El cevap, hayır. Latin alfabesi, şapka kanunu, halk oylamasıyla yapılamazdı ama başka türlü davranılabilirdi. Artık bugün Arap alfabesine dönmek gibi bir talep ve ihtimal yok. Aslında Hilafet kaldırılmayabilirdi ama artık geçmiş olsun. Halbuki Mecit Efendi halife olarak muhafaza edilseydi, Latin alfabesinin kabulüne bile karşı çıkmayabilirdi. Ki, Cumhuriyet’in en önemli devrimi alfabe değişikliğidir.
Sizce niye alfabe değişikliği en önemli devrim?

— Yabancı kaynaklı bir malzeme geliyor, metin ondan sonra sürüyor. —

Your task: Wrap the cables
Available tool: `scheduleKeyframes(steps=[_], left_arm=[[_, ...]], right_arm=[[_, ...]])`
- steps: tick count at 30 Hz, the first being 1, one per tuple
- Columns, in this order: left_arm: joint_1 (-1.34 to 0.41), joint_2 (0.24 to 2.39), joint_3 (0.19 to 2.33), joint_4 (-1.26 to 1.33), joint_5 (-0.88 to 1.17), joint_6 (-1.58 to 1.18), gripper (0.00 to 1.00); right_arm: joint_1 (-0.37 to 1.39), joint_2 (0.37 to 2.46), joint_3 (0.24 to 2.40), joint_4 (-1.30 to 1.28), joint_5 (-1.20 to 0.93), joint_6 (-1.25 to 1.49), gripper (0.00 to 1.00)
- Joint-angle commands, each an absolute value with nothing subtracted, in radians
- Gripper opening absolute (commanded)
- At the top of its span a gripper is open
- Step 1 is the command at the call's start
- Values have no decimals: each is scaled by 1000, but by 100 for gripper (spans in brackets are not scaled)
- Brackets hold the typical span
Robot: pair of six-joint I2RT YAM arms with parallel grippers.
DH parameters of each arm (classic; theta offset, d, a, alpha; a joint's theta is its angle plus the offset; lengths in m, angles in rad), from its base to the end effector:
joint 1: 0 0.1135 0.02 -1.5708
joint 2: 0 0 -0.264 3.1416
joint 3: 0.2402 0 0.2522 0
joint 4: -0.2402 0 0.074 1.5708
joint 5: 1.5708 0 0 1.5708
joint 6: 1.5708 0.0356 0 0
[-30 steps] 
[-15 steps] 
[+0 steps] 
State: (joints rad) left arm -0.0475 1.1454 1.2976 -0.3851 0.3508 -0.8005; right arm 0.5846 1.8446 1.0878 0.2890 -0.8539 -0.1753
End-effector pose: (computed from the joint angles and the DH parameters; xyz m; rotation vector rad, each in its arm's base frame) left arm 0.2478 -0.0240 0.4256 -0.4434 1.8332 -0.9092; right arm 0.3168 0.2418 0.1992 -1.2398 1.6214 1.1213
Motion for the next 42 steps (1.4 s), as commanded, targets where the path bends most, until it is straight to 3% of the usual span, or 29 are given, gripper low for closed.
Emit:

Çünkü dinle dil değil ama dinle yazı arasında garip bir ilişki vardır. Müslüman olmakla Arap harflerini kullanmak arasında doğrudan bir bağ var ve bizim devrim bu bağı kırdı.
Bunu bilinçli mi yaptı?
Bilinçli yaptı. Tarık Bin Ziyad’ın, geri dönülmesin diye gemilerini yakma hadisesidir bu. Latin alfabesi tamamen dinle ilişkili olarak getirildi. Hilafet kaldırılacağı zaman bir kamuoyu yoklaması yapılsaydı, cevap muhtemelen ‘Hilafet kaldırmasın’ çıkardı. Düşünün… Türkiye’nin baş tarihçisi olan Enver Ziya Karal, Galatasaray’da talebeyken, Hilafet kaldırılınca talebelerin yemek boykotu yaptığını anlattı. Türkiye’nin en aydınlanmış kesim bile hilafetin kaldırılmasına ‘hayır’ diyor.
Aslında bugün insanların korktuğu hilafet değil, şeriat. Cumhuriyet’in kuruluşunda oylama yapılsaydı, halk şeriat ister miydi?
Osmanlı din devleti olmamıştı ki Cumhuriyet olsun. Ama Milli Mücadele yıllarında sanki bir din devleti olmaya gidiyoruz gibi bir hava yaratılmıştı. Dinci kesim bu yönde teşvik ediliyordu. Milli Mücadele tamamen İslam dininin istismarına dayanan bir şekilde kuruldu. Çünkü yığınları Türk milliyetçiliği adına harekete geçirmek mümkün değildi. İslam kardeşliğine atıf yapma mecburiyeti vardı.